Data extracted from a collection:
== Segment start ==
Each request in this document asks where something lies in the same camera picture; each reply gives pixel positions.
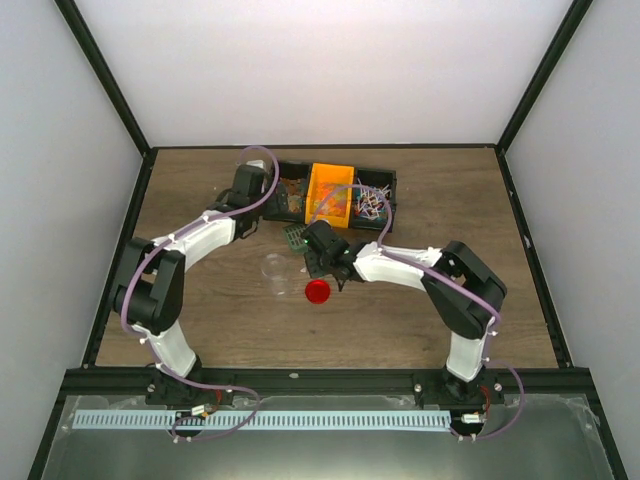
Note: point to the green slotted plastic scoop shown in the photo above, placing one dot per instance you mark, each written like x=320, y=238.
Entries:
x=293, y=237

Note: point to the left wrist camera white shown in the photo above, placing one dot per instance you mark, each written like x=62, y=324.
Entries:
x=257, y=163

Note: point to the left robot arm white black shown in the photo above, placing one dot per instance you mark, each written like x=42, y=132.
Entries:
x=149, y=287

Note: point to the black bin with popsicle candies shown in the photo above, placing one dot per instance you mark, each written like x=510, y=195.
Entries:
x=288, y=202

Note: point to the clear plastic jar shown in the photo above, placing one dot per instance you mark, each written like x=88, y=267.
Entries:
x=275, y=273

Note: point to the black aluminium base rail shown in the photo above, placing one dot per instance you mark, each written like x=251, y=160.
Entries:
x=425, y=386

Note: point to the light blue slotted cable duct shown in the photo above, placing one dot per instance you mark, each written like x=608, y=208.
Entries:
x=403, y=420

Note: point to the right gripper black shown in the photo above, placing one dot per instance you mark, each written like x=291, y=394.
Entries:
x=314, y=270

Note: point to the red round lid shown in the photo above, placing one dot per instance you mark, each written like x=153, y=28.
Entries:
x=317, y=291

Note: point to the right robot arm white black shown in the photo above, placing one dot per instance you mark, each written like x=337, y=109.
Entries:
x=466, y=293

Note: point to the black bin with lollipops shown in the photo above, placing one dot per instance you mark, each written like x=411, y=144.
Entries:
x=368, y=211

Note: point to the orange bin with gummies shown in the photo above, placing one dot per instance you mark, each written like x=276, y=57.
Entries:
== Segment end ==
* Directions: Would you please filter the lines above and copy every one that includes "with"?

* The answer:
Note: point to the black bin with popsicle candies shown in the photo above, placing one dot per instance you mark, each written like x=510, y=195.
Note: point to the black bin with lollipops shown in the photo above, placing one dot per instance you mark, each written like x=411, y=144.
Note: point to the orange bin with gummies shown in the photo above, placing one dot per instance you mark, each written like x=276, y=57.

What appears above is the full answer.